We climbed. As we climbed, we joked. Can you imagine riding a bike on this? The first biker passed us wheeling in the opposite direction within minutes of our comments. Then a group of three, then a couple. Then a mature woman who’d dropped her husband to attack the winding climb in her own zone. All moving from north to south on the narrow two lane road with no shoulder, no barriers, no promise that the next motorist behind them wouldn’t ‘go wide’ on the next blind curve they’d emerged from, not see them, and not hit them. I caught my breath more than once watching man, bike, car and road co-exist. The stunning determination of the cyclists whom I knew, knew what challenges they faced in the road ahead. How…? How. Again, I was amazed.

“This is incredibly like Ireland,” I murmured out loud, “save driving on the right hand side of the road.” I had once complained that the worst thing about Ireland was that it isn’t attached to the U.S. so we could get to it on the weekends. I realized now that maybe I was wrong. Maybe a piece of Ireland had been here all along and I just hadn’t known it.

As we emerged from around a curve, I sighted the ocean for the first time from the 1. It rose up from the end of a long valley between two mountains in a Vee of gray blue. “There it is!” I pointed and scrambled for my camera to get the shot that disappeared as fast as it had appeared. “Crap! I lost the shot.” I huffed, letting the camera and my hands drop to my lap, only to raise them again around the next curve when the view returned from a slightly different angle. I soon understood that these shots and that phrase would recur over and over for the next four-and-a-half hours. I settled back in my chair, watching. Waiting for the next missed shot and scheming my rebound strikes. We weren’t 20 minutes into this trip and I was captivated.

The road curved due north. At this point in the drive, the road is close, tight on either edge. The terrain is close. The land is steep and falls sharply on the west side of the road down into rocky crags to the ocean and up away from the water on the east side. I wondered if I could live here, thinking of the winding mountain passes in eastern Vermont and New Hampshire where suddenly towns pop up around tight hairpin curves. White church steeples with fresh black tiles topped with bright white crosses penetrate the evergreen blanket of the landscape to indicate that humanity lies ahead. No, I couldn’t live here, even with the expanse of the ocean opening up between each winding detour in the road that dents into the land and then snakes back out to the sea. The trees hover too thick. The walls of the mountains are too close. The absence of unfettered views. I couldn’t do this every day even if today I need it. Today I need the closeness of this place, my companion, and my thoughts. I need to be wrapped in the place that I am. Insulated, and for the first time in a very long time, wholly in the moment that I am. In this place on the 1, that is all that there is. This moment, my companion Stu, our car, this road, this terrain, the ever present scent of eucalyptus, the ocean, and me. There were no other things. There is no other place. There is just here. Just now.
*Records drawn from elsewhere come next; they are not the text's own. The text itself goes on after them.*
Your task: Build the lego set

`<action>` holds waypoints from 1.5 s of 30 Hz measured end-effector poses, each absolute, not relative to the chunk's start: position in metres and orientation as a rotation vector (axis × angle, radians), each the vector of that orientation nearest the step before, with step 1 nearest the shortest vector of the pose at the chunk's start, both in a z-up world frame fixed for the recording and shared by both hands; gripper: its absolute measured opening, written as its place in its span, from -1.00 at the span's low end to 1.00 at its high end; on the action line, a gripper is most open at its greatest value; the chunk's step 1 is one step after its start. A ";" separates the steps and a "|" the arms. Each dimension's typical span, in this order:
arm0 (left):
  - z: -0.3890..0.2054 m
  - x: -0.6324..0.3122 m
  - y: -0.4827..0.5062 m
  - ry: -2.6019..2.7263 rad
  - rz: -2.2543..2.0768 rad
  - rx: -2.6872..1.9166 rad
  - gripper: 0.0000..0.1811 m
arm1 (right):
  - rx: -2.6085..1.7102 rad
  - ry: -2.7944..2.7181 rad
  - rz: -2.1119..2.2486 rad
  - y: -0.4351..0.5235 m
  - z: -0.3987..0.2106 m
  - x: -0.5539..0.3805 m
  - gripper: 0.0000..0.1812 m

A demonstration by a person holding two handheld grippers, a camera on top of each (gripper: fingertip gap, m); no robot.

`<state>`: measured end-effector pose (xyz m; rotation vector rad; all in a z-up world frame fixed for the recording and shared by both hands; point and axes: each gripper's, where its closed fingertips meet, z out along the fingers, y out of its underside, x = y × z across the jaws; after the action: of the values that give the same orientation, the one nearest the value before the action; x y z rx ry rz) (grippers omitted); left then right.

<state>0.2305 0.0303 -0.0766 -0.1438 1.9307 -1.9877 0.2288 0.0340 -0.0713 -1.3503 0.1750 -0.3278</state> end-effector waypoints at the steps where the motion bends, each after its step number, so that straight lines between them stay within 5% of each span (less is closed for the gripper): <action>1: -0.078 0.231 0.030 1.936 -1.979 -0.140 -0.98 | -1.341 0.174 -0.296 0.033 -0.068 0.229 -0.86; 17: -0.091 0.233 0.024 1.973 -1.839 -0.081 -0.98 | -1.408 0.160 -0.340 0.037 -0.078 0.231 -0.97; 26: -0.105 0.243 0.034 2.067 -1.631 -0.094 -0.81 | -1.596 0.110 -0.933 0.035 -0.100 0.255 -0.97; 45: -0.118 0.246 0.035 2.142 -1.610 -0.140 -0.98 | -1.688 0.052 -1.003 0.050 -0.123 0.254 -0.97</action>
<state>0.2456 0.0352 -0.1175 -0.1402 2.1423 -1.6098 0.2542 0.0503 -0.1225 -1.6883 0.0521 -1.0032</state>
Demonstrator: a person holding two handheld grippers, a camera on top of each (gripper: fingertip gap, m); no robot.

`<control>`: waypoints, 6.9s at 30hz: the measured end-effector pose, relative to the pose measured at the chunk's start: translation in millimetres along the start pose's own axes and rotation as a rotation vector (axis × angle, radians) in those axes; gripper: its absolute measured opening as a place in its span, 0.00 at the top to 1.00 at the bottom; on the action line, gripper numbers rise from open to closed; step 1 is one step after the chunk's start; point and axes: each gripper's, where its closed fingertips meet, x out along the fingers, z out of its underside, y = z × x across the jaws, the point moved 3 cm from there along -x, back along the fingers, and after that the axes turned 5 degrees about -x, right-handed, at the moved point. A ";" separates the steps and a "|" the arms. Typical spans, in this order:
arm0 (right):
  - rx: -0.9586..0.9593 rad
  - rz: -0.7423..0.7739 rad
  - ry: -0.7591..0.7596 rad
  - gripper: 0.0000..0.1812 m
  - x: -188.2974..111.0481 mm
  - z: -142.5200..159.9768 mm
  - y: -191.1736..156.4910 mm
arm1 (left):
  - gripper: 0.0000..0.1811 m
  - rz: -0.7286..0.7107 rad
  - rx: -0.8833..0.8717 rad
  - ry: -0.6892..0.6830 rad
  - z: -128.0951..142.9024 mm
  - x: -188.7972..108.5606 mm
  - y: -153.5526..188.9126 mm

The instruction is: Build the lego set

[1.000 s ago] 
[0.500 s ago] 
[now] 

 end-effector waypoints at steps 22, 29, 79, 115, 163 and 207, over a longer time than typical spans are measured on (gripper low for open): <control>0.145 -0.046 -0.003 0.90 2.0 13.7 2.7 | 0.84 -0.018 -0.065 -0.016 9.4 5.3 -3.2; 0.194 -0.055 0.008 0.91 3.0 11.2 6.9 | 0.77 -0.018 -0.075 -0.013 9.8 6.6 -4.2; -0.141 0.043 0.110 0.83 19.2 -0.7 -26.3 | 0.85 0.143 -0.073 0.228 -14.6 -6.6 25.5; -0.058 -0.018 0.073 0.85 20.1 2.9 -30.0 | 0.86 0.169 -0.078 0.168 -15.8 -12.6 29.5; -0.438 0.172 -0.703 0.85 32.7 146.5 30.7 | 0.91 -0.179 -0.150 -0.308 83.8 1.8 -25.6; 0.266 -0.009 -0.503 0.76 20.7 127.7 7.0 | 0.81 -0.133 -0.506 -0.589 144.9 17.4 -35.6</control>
I watch the road. I narrate the scene for Stu and he drives with two hands on the wheel and two eyes riveted to the winding narrow pass of road. I check myself from suddenly pointing and exclaiming, “look at that!” so as not to distract him. As we pass each new road leading to ocean access and beach entry off the 1, the other cars have begun to fall away. Past Muir Beach, Stinson Beach, the outlook at Gull Rock, the marsh and bird watchers at Kent Island, past Five Brooks to our first stop at Olema the traffic in turn reduces. At Olema, we stop as the few cars ahead of us turn inland. Olema is slightly inland too.

We park in the center of town, find our way to a long narrow restaurant and sit in the back garden under a pergola under the sun that is sliced into strips by the white lattice above our heads, tucked into a garden that is neither cool nor hot. The sounds of the road erased by the flora. People around us talk in quiet relaxed tones and we order our lunch. Two fish tacos, a plate of grilled oysters on the half shell with pesto glaze and assorted cheeses and crackers. For me, an iced tea. For Stu, a Laganitas Pale Ale. There we linger. The food is good and we savor it slowly, and when it’s done, we step back out on to the small space between the restaurant and the road. I duck into a deli for some chocolate, Stu waits outside talking to a man in his mid to late 60’s, a cyclist, about biking the 1. When the conversation ends, we mount our trail again toward Point Reyes Station and on along the edge of the beautiful Tamales Bay still nestled into the land and tucked into the road. I dub this section the Killarny section of the trip after the Ring of Kerry area in Ireland south of Tralee.

At the end of Tamales Bay, the world opens into broad pastures and the happy cows of California begin to dot the landscape. I watch as ranches begin to appear. First one or two, or three. Then five or twelve as we continue to move north. Horse farms and riding stables appear. I watch with both awe and jealousy as I realize that these bovine residents have the best views of any of the inhabitants of this land. I could live here where the angle of the land eases into plateaus of long, broad expanses of both ocean and ground. I could live here where the flora starts to change from cypress to thick pine and redwood. I could live here. Through the towns between Marconi and Elk, I think with the whimsy we allow ourselves when we completely let go, I could live here.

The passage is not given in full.